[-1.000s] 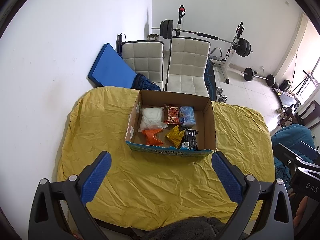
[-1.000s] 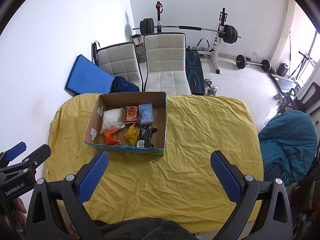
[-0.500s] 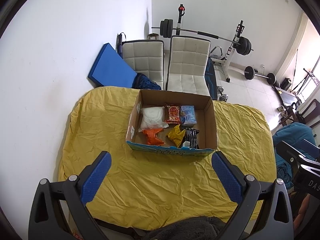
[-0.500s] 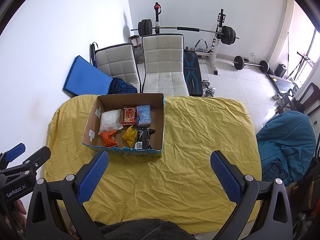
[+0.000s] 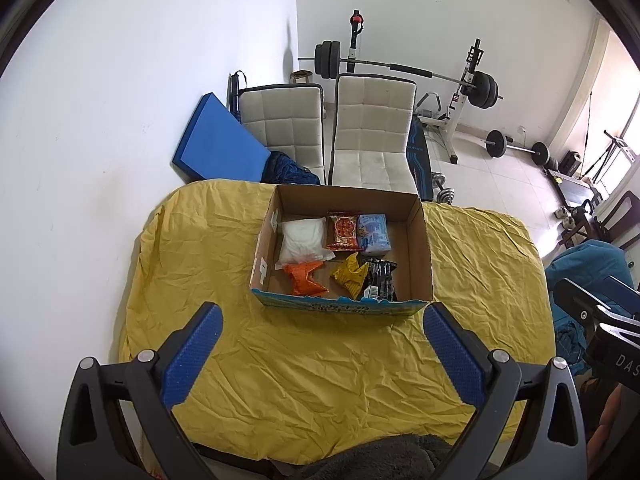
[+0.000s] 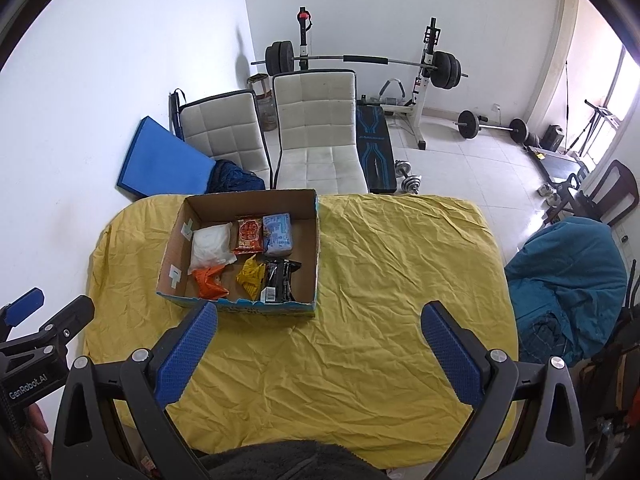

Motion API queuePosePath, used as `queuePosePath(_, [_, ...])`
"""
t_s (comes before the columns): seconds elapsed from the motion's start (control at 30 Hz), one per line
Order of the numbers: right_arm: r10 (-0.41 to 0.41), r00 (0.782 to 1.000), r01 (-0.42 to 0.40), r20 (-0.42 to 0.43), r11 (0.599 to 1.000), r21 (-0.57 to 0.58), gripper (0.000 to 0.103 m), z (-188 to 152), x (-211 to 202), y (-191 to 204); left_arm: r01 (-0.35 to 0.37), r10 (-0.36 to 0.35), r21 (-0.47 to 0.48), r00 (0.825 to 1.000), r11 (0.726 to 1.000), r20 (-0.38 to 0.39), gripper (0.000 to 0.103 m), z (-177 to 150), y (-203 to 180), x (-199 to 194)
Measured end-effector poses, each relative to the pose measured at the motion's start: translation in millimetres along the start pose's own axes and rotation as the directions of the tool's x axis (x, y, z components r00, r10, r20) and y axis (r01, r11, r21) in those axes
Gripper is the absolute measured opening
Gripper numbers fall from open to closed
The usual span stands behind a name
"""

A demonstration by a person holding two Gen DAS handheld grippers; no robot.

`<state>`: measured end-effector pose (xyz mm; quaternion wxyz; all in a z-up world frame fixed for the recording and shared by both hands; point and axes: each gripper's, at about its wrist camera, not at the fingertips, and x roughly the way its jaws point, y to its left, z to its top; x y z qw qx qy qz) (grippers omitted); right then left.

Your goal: Organize snacks

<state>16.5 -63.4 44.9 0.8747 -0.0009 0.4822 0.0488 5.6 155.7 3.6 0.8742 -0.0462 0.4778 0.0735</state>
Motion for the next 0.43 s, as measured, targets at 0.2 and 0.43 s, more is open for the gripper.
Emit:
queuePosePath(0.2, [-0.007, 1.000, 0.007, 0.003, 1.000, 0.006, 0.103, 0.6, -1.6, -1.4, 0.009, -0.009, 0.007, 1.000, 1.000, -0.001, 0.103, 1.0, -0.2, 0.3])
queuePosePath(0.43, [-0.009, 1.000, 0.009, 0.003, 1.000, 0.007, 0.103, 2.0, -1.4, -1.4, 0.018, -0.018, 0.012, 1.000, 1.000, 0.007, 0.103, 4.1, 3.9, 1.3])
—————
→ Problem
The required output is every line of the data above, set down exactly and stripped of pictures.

→ Response for this exercise
[-1.000s] 
[-1.000s] 
[-0.500s] 
[-0.500s] 
[+0.000s] 
[+0.000s] 

Motion API queuePosePath, used as `queuePosePath(_, [_, ...])`
"""
t_s (comes before the columns): seconds elapsed from the motion's start (control at 30 Hz), one per line
Order of the numbers: right_arm: r10 (-0.41 to 0.41), r00 (0.782 to 1.000), r01 (-0.42 to 0.40), r20 (-0.42 to 0.43), r11 (0.599 to 1.000), r21 (-0.57 to 0.58), gripper (0.000 to 0.103 m), z (-188 to 152), x (-211 to 202), y (-191 to 204); left_arm: r01 (-0.35 to 0.37), r10 (-0.36 to 0.35), r21 (-0.47 to 0.48), r00 (0.825 to 1.000), r11 (0.726 to 1.000), r20 (-0.38 to 0.39), gripper (0.000 to 0.103 m), z (-177 to 150), y (-203 to 180), x (-199 to 194)
Measured end-effector poses, each relative to the pose measured at the motion's start: translation in millimetres along the start pose's own axes and rotation as the directions of the tool's x axis (x, y, z components r00, r10, r20) and y axis (r01, r11, r21) in those axes
Gripper is the absolute measured opening
Gripper numbers fall from open to closed
The usual span stands behind a name
"""

A demonstration by a person holding two Gen DAS handheld grippers; no robot.

`<state>`: measured end-effector pose (xyz mm; quaternion wxyz; all in a z-up world frame fixed for the recording and shared by both hands; point and axes: each gripper's, at about its wrist camera, not at the fingertips, and x roughly the way its jaws point, y to its left, z to its top; x y z qw qx qy qz) (grippers omitted); right then left.

Your goal: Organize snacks

<state>16.5 -63.4 44.9 0.8747 -0.0009 0.4822 0.0488 5.6 155.7 3.6 0.8742 -0.0462 0.4778 0.0735</state>
Motion for the next 0.43 s, as measured, targets at 0.2 and 0.43 s, more is open for the gripper.
Emit:
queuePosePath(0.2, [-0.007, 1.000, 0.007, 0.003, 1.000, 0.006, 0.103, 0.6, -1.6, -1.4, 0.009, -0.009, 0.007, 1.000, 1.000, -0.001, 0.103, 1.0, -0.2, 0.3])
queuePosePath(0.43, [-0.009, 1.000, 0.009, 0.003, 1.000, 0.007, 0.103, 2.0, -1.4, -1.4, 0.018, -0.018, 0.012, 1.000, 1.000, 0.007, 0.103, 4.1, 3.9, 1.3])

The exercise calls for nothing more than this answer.